按键盘上方向键 ← 或 → 可快速上下翻页,按键盘上的 Enter 键可回到本书目录页,按键盘上方向键 ↑ 可回到本页顶部!
————未阅读完?加入书签已便下次继续阅读!
于果又顿了顿,也许他说得太多了,有些口渴。可突然一个法警跑步过来,递给他一瓶矿泉水,甚至敬礼。于果有些愕然,又看到现场的司法人员,目光严肃凝重,可无不充满了十足的敬畏之意,这种敬畏,跟他们对韩金匙的畏惧,又是截然不同的两种情感评价了。

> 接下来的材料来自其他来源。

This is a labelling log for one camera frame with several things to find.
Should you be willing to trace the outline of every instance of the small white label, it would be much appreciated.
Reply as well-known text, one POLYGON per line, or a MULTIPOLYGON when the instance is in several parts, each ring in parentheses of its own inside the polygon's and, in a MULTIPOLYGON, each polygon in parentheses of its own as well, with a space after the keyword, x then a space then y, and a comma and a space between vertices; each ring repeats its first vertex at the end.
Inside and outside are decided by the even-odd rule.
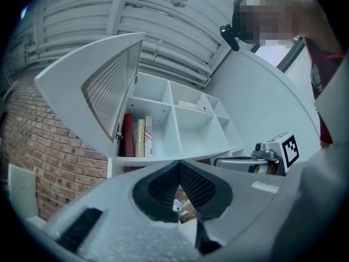
POLYGON ((266 184, 266 183, 262 183, 259 181, 255 181, 252 184, 253 188, 259 189, 259 190, 263 190, 266 192, 270 192, 270 193, 277 193, 279 191, 279 187, 278 186, 272 186, 270 184, 266 184))

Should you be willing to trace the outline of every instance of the metal bracket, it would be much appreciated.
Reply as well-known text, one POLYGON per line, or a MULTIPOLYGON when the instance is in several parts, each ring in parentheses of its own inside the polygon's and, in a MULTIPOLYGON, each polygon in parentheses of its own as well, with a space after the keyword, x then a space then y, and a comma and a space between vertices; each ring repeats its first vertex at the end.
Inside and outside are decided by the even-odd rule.
POLYGON ((121 138, 121 140, 124 139, 124 136, 119 131, 119 129, 120 129, 120 123, 118 123, 118 129, 116 130, 116 135, 115 135, 115 139, 117 139, 117 143, 119 143, 120 138, 121 138))

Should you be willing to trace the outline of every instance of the red shirt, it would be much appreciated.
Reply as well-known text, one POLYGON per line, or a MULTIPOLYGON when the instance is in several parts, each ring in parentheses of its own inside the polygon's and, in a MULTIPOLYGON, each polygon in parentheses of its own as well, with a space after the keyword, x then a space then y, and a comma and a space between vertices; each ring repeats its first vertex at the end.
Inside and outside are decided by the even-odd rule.
MULTIPOLYGON (((334 76, 344 56, 332 55, 320 49, 313 41, 307 38, 305 38, 305 44, 311 58, 311 87, 316 100, 334 76)), ((333 143, 331 135, 320 115, 319 117, 321 145, 329 146, 333 143)))

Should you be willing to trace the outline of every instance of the white chair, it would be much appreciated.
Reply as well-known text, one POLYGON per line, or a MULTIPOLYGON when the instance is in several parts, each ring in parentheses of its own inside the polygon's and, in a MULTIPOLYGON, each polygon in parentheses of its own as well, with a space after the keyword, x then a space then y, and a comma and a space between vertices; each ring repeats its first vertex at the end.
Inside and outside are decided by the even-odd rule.
POLYGON ((46 221, 39 217, 36 183, 36 173, 9 164, 8 189, 13 209, 21 220, 42 229, 46 221))

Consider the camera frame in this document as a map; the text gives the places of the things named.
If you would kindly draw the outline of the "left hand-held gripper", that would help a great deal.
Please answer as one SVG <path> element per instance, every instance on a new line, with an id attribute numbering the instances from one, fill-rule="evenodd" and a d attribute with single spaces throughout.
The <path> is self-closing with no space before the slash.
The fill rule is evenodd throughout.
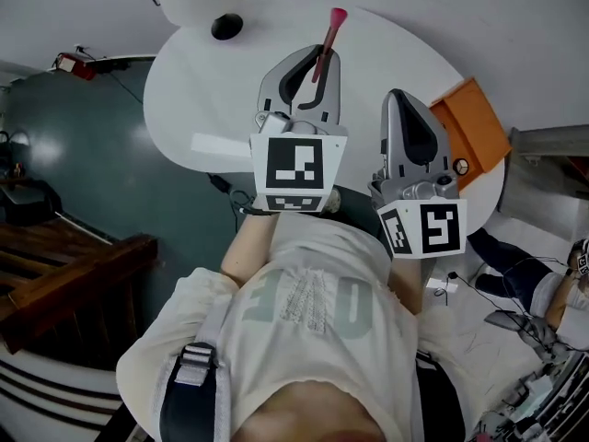
<path id="1" fill-rule="evenodd" d="M 253 213 L 319 213 L 331 195 L 348 141 L 345 128 L 326 123 L 340 119 L 338 54 L 322 57 L 315 97 L 297 106 L 297 115 L 307 121 L 285 115 L 293 113 L 295 95 L 321 50 L 321 45 L 299 49 L 262 78 L 255 117 L 259 131 L 249 139 Z"/>

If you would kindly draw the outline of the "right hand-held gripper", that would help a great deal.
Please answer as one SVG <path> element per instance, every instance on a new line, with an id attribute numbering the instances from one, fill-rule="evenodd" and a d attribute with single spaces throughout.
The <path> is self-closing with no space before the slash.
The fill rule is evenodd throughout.
<path id="1" fill-rule="evenodd" d="M 398 88 L 383 100 L 381 154 L 385 169 L 373 175 L 368 188 L 392 255 L 429 259 L 463 252 L 467 201 L 459 197 L 456 174 L 449 170 L 448 133 L 425 104 Z M 387 178 L 399 175 L 405 155 L 420 167 Z"/>

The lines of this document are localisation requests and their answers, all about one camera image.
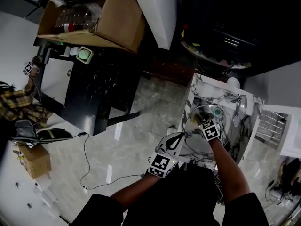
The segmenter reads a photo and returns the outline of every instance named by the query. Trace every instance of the faucet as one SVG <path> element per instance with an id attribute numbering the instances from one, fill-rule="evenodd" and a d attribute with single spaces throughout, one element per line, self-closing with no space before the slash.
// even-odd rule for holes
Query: faucet
<path id="1" fill-rule="evenodd" d="M 246 116 L 246 106 L 246 95 L 238 94 L 236 99 L 236 110 L 232 122 L 234 127 L 237 127 L 240 124 L 240 121 Z"/>

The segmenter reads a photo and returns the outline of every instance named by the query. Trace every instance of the black sleeve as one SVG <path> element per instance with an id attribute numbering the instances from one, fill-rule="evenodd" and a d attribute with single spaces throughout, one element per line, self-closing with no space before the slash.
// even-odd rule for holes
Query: black sleeve
<path id="1" fill-rule="evenodd" d="M 120 203 L 113 198 L 94 194 L 71 226 L 120 226 L 122 222 L 123 209 Z"/>
<path id="2" fill-rule="evenodd" d="M 255 193 L 243 195 L 226 205 L 222 226 L 228 225 L 269 225 Z"/>

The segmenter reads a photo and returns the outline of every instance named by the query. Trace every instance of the black table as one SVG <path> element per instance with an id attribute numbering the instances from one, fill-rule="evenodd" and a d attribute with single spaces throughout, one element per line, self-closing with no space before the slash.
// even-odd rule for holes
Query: black table
<path id="1" fill-rule="evenodd" d="M 106 131 L 107 126 L 139 116 L 130 114 L 135 92 L 142 73 L 139 56 L 116 48 L 89 47 L 94 51 L 86 65 L 75 58 L 62 57 L 51 50 L 50 57 L 73 61 L 65 105 L 40 91 L 42 104 L 72 125 L 94 136 Z M 43 66 L 36 79 L 40 90 L 50 49 L 40 46 L 38 56 Z M 109 118 L 111 107 L 124 111 L 124 115 Z"/>

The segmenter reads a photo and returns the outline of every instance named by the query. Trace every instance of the plaid shirt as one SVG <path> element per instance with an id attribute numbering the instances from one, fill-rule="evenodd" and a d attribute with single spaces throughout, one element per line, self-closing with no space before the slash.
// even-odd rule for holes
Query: plaid shirt
<path id="1" fill-rule="evenodd" d="M 0 97 L 0 118 L 8 121 L 16 119 L 30 119 L 38 122 L 35 127 L 46 127 L 46 121 L 51 112 L 43 106 L 32 104 L 35 86 L 31 79 L 28 80 L 25 90 L 5 91 Z"/>

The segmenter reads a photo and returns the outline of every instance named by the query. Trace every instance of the brown cardboard box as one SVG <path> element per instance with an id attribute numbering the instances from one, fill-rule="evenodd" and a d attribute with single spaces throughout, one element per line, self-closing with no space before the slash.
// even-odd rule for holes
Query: brown cardboard box
<path id="1" fill-rule="evenodd" d="M 114 47 L 138 52 L 144 36 L 145 18 L 136 0 L 99 0 L 102 16 L 91 30 L 55 33 L 55 24 L 63 6 L 49 2 L 40 21 L 37 37 L 78 45 Z"/>
<path id="2" fill-rule="evenodd" d="M 32 179 L 51 171 L 49 153 L 42 145 L 35 145 L 32 149 L 19 145 L 19 150 L 24 157 L 25 169 Z"/>

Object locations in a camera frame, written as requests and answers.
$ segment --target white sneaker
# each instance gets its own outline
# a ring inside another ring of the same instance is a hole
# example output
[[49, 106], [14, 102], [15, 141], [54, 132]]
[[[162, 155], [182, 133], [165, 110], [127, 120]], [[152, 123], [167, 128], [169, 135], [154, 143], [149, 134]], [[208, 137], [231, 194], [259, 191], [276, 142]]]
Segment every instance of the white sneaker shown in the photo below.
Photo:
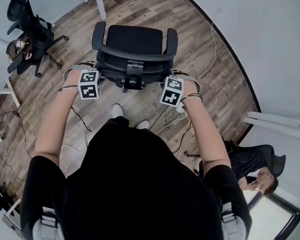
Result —
[[123, 117], [124, 113], [119, 104], [114, 104], [112, 107], [112, 118]]
[[149, 129], [149, 125], [150, 125], [149, 121], [144, 120], [141, 123], [139, 123], [136, 128], [137, 129]]

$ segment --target hair
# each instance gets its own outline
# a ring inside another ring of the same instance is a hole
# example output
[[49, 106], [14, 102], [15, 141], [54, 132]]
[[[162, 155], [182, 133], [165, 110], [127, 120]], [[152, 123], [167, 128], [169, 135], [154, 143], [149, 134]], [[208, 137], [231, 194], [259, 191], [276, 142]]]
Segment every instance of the hair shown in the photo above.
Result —
[[273, 183], [264, 191], [264, 195], [270, 195], [273, 192], [276, 191], [277, 187], [279, 185], [278, 178], [276, 176], [273, 176]]

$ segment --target wooden floor
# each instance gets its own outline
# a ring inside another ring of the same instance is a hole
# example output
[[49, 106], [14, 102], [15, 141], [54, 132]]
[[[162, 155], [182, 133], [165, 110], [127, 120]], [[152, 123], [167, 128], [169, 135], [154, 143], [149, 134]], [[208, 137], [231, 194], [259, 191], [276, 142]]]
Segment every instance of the wooden floor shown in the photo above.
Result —
[[[166, 35], [168, 28], [178, 32], [179, 45], [174, 60], [174, 68], [188, 72], [194, 77], [201, 75], [214, 60], [215, 46], [211, 35], [211, 25], [188, 0], [104, 0], [107, 13], [107, 27], [110, 25], [133, 25], [160, 29]], [[97, 52], [92, 50], [91, 40], [94, 27], [100, 21], [95, 0], [89, 0], [68, 13], [55, 27], [55, 37], [67, 35], [70, 41], [60, 41], [50, 49], [50, 54], [64, 67], [58, 70], [49, 61], [45, 61], [40, 71], [42, 78], [34, 77], [34, 68], [17, 76], [13, 74], [11, 83], [21, 106], [18, 109], [25, 129], [26, 148], [32, 154], [36, 136], [49, 105], [63, 84], [63, 71], [71, 65], [86, 59], [96, 59]], [[256, 105], [248, 85], [238, 65], [221, 39], [214, 33], [217, 44], [217, 58], [213, 67], [201, 79], [203, 103], [206, 106], [219, 132], [226, 140], [237, 140], [246, 130], [242, 117], [248, 111], [256, 111]], [[130, 126], [134, 127], [142, 120], [149, 120], [151, 130], [156, 133], [162, 127], [183, 115], [169, 108], [154, 122], [165, 109], [159, 103], [161, 88], [158, 84], [148, 85], [142, 91], [123, 93], [113, 83], [106, 81], [101, 86], [98, 100], [83, 101], [77, 97], [74, 108], [83, 116], [93, 133], [111, 117], [112, 106], [121, 104]], [[15, 109], [11, 97], [7, 97], [0, 106], [0, 114]], [[25, 150], [25, 137], [21, 122], [12, 113], [5, 114], [5, 140], [0, 144], [0, 153], [11, 165], [15, 174], [25, 180], [30, 158]], [[181, 135], [189, 119], [176, 122], [159, 133], [172, 151], [179, 146]], [[80, 119], [70, 112], [65, 130], [64, 144], [72, 145], [61, 150], [63, 162], [60, 167], [65, 175], [70, 175], [79, 168], [86, 150], [84, 143], [85, 127]], [[198, 148], [191, 129], [184, 137], [178, 159], [189, 166], [195, 162], [184, 156], [184, 151], [197, 154]], [[0, 158], [0, 184], [6, 182], [7, 188], [22, 195], [24, 183], [16, 179], [8, 166]]]

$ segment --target person
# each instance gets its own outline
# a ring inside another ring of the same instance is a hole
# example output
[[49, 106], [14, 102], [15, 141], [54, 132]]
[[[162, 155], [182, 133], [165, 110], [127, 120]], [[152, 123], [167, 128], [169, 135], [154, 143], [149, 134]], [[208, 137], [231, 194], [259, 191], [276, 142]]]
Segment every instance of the person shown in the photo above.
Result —
[[[79, 77], [78, 70], [71, 70], [64, 86], [77, 85]], [[193, 93], [195, 83], [185, 80], [183, 95]], [[185, 98], [183, 103], [204, 161], [203, 182], [147, 129], [148, 121], [129, 127], [118, 104], [89, 142], [80, 168], [65, 178], [59, 157], [77, 94], [77, 89], [59, 92], [39, 129], [21, 204], [24, 239], [33, 239], [32, 228], [43, 207], [55, 210], [65, 239], [223, 239], [220, 204], [228, 202], [243, 220], [248, 237], [252, 220], [247, 202], [222, 138], [200, 100]]]
[[232, 170], [242, 190], [272, 194], [279, 184], [259, 150], [229, 153]]

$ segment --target laminate flooring
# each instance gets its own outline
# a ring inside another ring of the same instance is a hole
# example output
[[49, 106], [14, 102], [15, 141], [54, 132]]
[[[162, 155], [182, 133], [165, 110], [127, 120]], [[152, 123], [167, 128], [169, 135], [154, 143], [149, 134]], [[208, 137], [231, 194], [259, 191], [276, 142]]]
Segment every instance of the laminate flooring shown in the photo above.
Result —
[[[188, 72], [194, 77], [200, 76], [211, 65], [215, 57], [215, 45], [212, 39], [211, 25], [188, 0], [103, 0], [107, 13], [107, 29], [111, 25], [132, 25], [160, 29], [164, 33], [163, 46], [166, 45], [167, 29], [174, 28], [178, 32], [178, 50], [174, 60], [174, 68]], [[0, 143], [3, 159], [11, 165], [15, 174], [25, 180], [30, 162], [25, 147], [31, 155], [40, 124], [63, 84], [63, 71], [82, 60], [95, 60], [97, 51], [92, 50], [91, 41], [97, 22], [101, 21], [96, 1], [89, 0], [76, 7], [56, 23], [55, 37], [66, 35], [68, 42], [60, 41], [49, 53], [63, 64], [61, 70], [45, 60], [40, 67], [41, 78], [34, 77], [35, 68], [28, 69], [18, 76], [11, 77], [11, 84], [21, 102], [18, 112], [21, 121], [12, 113], [0, 116], [3, 124], [2, 134], [5, 139]], [[256, 111], [256, 104], [247, 82], [229, 50], [214, 32], [216, 41], [216, 60], [211, 69], [200, 79], [203, 104], [206, 106], [221, 136], [225, 140], [237, 140], [244, 133], [247, 124], [242, 118], [248, 111]], [[159, 103], [162, 90], [159, 84], [150, 84], [141, 91], [123, 93], [113, 83], [105, 81], [101, 86], [101, 95], [97, 100], [80, 100], [78, 96], [73, 107], [83, 116], [86, 124], [95, 132], [111, 118], [112, 106], [119, 103], [124, 116], [134, 127], [142, 120], [149, 120], [151, 131], [156, 133], [161, 128], [182, 118], [174, 108], [165, 109]], [[15, 109], [10, 96], [0, 99], [0, 114]], [[162, 130], [158, 135], [172, 151], [180, 144], [180, 139], [188, 124], [189, 118], [180, 120]], [[84, 142], [85, 127], [81, 120], [71, 111], [67, 120], [60, 168], [69, 176], [77, 170], [86, 150]], [[198, 158], [188, 158], [189, 154], [197, 154], [198, 148], [194, 131], [191, 128], [185, 135], [177, 158], [193, 169]], [[0, 158], [0, 184], [6, 182], [8, 190], [22, 196], [24, 183], [15, 178], [12, 170], [4, 165]]]

喝了水润润喉之后,于果接着说:“邱社会虽然没什么文化,却也不傻,尤其是在杀人方面,他很谨慎,也很敏感。他隐约猜得出,自己的任务其实并不是要杀害那个冯蓉,而是引导警察,把这个案件引向另一个方向,耗费大量警力是其次,最终雇主要杀的人另有其人。
“可他不得不接受这个任务,否则性命不保,雇主也会将他当年杀人的行为报警,而他仍然必死无疑。为了能让邱社会有个安身之所,甚至作为囚禁冯蓉以及接下来张晓影的地方,韩金匙又买了一处农家小院,并且亲自设计那些曾经继承于邪恶养父的精巧木匠活,要不是刑警大队四中队的警察们身手好,一般人进入那个院子,很有可能身首异处,甚至被切成两段。”
巩帅、唐军和路晨恍然,他们想起那诡异小院里可怕的重重机关,就心有余悸,的确,假如没有于果一起前往的话,他们全都要折在那里,而且尸体一样惨不忍睹。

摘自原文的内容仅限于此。